Re: General questions

Posted by Jonathon -- Improov <jo...@improov.com>.
Andrew,

You're right. I've seen too many refactors and manhours wasted. But don't you often wish you had 
programmers who could hit the ground sprinting? I guess I do have this problem of telling 
everybody "you can do it, in minutes".

I think all newbies should at least try to get the ML's help to review methods before proceeding 
(like I did).

Be it bottom-up or top-down learning of OFBiz, I still say OFBiz is easy to pick up. And once we 
do, we'd wonder how to get on without it.

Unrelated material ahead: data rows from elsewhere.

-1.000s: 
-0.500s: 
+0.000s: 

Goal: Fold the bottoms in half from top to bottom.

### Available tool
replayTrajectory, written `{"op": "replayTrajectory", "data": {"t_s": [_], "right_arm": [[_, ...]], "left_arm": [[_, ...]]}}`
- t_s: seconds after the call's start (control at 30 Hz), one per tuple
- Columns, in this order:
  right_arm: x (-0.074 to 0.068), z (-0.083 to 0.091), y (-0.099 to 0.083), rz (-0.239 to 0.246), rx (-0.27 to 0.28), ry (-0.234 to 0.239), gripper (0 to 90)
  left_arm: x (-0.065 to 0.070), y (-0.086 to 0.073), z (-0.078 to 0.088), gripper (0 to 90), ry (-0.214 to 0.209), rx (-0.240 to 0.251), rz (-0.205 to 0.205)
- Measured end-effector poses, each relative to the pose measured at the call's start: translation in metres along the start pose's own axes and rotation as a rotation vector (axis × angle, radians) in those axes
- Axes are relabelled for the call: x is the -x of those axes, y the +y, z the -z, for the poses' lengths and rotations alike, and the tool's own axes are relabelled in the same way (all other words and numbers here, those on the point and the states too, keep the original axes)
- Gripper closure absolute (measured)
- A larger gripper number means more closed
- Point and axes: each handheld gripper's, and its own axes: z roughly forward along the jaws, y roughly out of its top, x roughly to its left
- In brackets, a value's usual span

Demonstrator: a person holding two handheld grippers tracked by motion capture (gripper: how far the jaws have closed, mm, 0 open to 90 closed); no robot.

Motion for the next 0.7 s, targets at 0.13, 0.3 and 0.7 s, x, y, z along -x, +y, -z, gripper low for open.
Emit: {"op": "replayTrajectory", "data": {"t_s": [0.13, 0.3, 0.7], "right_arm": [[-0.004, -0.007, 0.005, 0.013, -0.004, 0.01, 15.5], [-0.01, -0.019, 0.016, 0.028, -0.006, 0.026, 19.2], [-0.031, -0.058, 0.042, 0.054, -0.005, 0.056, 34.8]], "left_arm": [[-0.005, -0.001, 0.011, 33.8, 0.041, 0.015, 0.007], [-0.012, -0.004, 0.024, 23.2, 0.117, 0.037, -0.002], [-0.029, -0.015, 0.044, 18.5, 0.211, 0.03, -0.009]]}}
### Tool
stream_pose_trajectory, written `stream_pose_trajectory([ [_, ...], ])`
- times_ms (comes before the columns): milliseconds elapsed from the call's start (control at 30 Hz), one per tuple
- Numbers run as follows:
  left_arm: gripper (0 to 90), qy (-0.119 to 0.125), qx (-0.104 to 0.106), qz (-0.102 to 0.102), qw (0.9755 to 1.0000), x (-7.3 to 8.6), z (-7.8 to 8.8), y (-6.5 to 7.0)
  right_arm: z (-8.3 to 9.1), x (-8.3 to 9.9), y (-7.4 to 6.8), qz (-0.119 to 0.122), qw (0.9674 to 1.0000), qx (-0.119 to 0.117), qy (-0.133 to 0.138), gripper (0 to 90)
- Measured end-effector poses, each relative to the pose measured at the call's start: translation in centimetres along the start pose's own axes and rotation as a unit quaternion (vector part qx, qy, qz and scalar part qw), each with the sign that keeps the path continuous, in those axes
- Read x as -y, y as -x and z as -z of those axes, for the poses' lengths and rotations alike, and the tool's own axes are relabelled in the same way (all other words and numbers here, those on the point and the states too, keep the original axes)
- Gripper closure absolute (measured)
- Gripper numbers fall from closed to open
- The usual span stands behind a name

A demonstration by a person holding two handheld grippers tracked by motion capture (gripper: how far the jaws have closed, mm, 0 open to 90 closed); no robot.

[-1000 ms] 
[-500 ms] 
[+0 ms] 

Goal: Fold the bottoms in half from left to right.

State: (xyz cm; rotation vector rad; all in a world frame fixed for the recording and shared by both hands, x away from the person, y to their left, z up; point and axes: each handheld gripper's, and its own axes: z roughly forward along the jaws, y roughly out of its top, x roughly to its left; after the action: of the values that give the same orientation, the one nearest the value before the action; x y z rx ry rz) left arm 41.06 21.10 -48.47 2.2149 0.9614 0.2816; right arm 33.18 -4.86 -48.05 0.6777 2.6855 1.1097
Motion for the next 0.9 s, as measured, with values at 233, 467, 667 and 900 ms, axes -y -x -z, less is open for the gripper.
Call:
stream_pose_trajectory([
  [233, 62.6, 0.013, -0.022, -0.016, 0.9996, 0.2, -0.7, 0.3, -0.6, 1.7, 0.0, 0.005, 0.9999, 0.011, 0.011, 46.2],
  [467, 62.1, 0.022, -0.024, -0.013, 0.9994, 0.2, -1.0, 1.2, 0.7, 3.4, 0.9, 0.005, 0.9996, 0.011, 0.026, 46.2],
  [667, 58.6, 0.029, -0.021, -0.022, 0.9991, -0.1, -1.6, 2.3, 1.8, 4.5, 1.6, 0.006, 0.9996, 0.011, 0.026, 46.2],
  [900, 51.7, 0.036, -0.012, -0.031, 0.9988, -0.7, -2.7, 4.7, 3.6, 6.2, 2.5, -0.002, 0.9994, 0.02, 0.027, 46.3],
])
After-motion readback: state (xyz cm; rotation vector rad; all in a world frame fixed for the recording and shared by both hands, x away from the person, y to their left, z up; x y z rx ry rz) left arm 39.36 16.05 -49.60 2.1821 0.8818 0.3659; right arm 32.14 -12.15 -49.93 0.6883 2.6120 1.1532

I guess, in general (to answer the "General Questions"), there really is a point to learn OFBiz, 
whether it's tough or easy to learn. David wrote somewhere that OFBiz does try to use open source 
tools whenever feasible. OFBiz framework is a feasible tool, far as I can tell. (There ARE great 
tools out there that a quite infeasible, at least in some situations.)

And now, other less important/general stuff.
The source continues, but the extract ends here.